Extract the lines that carry the string "below" from the listing.

>>>

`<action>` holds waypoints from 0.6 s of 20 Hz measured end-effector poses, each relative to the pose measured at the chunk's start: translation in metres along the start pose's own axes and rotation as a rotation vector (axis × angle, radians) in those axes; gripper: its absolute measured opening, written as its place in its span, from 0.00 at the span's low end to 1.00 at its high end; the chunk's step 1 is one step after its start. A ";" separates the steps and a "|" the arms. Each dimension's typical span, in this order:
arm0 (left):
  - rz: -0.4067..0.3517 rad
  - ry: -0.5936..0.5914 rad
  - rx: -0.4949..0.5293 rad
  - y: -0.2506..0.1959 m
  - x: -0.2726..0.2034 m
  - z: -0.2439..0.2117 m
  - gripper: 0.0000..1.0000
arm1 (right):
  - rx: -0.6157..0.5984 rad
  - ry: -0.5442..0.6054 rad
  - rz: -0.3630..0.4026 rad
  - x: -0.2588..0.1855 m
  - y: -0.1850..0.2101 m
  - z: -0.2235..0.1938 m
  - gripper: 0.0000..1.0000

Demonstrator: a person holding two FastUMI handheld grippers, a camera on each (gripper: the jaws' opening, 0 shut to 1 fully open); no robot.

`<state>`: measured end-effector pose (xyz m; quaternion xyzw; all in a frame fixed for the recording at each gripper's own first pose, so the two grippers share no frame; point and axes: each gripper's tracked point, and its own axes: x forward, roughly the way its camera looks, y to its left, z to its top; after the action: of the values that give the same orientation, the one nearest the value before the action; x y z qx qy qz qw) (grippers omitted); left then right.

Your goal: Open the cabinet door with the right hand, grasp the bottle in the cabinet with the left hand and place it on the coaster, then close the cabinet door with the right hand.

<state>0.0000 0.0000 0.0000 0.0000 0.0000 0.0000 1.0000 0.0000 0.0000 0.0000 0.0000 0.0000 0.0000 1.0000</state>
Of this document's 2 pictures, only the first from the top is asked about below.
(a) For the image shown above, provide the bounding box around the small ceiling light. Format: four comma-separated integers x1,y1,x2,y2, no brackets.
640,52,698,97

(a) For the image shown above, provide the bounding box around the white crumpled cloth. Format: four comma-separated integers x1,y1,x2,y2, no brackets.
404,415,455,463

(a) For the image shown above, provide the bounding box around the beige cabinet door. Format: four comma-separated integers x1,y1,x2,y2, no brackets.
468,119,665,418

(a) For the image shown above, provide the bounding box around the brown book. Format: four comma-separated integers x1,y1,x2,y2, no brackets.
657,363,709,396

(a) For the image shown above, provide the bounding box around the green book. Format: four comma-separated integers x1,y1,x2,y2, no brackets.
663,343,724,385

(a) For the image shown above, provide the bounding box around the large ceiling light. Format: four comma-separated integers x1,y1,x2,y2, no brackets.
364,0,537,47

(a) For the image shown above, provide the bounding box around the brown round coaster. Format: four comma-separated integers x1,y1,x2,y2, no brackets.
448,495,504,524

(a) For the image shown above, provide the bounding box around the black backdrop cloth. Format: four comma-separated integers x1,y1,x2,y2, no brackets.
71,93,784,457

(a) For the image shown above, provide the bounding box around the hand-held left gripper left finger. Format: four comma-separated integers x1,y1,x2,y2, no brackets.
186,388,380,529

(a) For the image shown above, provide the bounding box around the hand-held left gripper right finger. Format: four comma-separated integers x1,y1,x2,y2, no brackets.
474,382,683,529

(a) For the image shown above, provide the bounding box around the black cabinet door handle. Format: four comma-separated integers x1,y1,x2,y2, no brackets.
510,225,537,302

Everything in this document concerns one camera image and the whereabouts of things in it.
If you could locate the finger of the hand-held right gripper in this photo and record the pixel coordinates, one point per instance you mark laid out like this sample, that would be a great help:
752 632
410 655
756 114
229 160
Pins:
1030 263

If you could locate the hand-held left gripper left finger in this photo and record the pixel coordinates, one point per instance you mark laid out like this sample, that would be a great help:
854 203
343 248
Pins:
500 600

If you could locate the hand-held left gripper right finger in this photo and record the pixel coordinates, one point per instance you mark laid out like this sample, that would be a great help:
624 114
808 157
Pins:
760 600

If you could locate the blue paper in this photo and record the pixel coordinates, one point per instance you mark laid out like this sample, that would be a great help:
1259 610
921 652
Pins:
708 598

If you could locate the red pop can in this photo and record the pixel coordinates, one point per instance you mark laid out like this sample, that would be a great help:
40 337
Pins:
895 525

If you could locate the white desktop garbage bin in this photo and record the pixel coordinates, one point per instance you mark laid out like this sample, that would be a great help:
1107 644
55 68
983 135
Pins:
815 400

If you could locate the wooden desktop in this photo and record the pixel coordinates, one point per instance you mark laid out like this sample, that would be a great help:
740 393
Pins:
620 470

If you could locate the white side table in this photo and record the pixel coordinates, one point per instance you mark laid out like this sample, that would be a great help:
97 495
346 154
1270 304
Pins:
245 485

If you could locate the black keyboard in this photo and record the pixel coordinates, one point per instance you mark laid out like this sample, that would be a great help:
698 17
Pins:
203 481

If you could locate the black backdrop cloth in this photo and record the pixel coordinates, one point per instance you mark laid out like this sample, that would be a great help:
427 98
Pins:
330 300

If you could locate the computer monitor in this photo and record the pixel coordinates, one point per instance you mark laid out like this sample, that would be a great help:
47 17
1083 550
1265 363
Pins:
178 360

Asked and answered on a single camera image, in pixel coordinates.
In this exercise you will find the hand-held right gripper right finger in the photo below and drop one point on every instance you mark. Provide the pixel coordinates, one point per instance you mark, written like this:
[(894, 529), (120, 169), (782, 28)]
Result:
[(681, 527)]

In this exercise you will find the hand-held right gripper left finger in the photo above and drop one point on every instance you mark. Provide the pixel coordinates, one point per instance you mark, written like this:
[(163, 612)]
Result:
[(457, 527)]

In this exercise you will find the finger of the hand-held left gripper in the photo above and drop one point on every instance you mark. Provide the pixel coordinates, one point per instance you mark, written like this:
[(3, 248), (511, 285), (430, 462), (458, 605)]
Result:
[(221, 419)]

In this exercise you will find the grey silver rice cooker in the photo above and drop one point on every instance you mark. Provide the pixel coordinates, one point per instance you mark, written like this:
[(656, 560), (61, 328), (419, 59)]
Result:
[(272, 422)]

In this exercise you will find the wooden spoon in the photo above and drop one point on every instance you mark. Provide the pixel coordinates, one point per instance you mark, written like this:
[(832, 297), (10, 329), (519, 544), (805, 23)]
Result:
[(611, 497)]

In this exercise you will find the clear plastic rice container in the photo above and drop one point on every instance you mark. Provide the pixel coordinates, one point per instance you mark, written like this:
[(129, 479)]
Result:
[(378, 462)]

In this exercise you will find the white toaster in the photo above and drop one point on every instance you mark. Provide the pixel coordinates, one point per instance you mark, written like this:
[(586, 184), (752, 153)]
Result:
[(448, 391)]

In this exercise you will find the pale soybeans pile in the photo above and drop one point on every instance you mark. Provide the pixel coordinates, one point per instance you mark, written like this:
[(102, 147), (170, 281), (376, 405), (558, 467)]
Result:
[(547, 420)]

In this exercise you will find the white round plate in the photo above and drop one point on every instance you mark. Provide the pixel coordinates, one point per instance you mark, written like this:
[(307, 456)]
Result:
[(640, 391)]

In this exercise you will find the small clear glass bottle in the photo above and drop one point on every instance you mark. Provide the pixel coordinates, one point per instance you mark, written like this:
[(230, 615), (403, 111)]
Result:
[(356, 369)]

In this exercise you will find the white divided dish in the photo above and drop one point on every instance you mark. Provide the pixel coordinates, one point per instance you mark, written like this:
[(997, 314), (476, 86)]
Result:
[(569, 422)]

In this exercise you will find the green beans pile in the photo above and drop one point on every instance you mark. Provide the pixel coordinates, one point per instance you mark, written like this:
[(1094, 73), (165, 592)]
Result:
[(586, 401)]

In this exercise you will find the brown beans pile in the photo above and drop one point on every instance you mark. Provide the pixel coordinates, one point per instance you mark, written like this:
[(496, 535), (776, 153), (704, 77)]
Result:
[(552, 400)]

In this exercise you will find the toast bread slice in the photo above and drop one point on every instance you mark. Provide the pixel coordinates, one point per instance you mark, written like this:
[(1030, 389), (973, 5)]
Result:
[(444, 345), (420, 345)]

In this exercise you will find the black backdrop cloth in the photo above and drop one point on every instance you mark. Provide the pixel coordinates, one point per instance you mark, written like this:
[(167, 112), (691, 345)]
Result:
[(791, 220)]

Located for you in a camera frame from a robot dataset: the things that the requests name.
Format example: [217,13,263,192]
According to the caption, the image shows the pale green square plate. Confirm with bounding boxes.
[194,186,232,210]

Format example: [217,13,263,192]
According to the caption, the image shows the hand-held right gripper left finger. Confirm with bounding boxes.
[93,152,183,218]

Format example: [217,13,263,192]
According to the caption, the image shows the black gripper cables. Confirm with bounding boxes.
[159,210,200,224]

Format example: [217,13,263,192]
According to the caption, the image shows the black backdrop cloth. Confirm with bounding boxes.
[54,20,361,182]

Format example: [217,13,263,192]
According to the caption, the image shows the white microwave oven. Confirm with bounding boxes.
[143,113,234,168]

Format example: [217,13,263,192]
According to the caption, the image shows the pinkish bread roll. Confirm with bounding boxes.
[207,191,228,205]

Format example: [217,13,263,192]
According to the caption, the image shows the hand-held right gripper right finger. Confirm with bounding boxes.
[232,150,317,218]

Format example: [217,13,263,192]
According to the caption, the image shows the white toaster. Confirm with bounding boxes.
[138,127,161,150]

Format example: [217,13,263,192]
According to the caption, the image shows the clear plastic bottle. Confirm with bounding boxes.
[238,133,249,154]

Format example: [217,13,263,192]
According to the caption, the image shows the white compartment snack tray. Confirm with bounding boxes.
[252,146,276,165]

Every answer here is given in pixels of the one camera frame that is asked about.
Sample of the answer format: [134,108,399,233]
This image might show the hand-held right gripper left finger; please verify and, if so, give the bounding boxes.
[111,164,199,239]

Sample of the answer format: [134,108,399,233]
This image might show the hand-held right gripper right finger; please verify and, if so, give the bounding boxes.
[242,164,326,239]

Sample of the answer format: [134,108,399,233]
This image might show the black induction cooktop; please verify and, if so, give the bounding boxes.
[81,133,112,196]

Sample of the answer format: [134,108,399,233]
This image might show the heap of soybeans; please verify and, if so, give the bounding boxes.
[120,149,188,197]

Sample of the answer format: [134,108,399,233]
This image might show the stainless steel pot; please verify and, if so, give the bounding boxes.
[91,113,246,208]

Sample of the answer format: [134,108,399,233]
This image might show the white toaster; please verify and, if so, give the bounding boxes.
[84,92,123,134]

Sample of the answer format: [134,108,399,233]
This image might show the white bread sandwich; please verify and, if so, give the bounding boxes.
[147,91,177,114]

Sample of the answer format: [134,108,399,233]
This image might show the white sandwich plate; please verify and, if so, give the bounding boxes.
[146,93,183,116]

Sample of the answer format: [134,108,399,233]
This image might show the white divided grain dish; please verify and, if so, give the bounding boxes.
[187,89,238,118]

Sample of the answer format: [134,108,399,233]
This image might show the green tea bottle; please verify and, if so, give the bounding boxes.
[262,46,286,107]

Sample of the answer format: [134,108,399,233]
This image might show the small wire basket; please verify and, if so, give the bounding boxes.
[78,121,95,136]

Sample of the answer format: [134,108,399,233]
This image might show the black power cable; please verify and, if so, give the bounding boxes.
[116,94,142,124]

<<<

SOLUTION TO THIS PROBLEM:
Of this document's 2 pictures, only the first from the top is asked about below.
In this exercise you will find the hand-held right gripper right finger in the photo below and drop one point on every instance you mark. Provide the pixel coordinates, one point per instance you mark, written like this:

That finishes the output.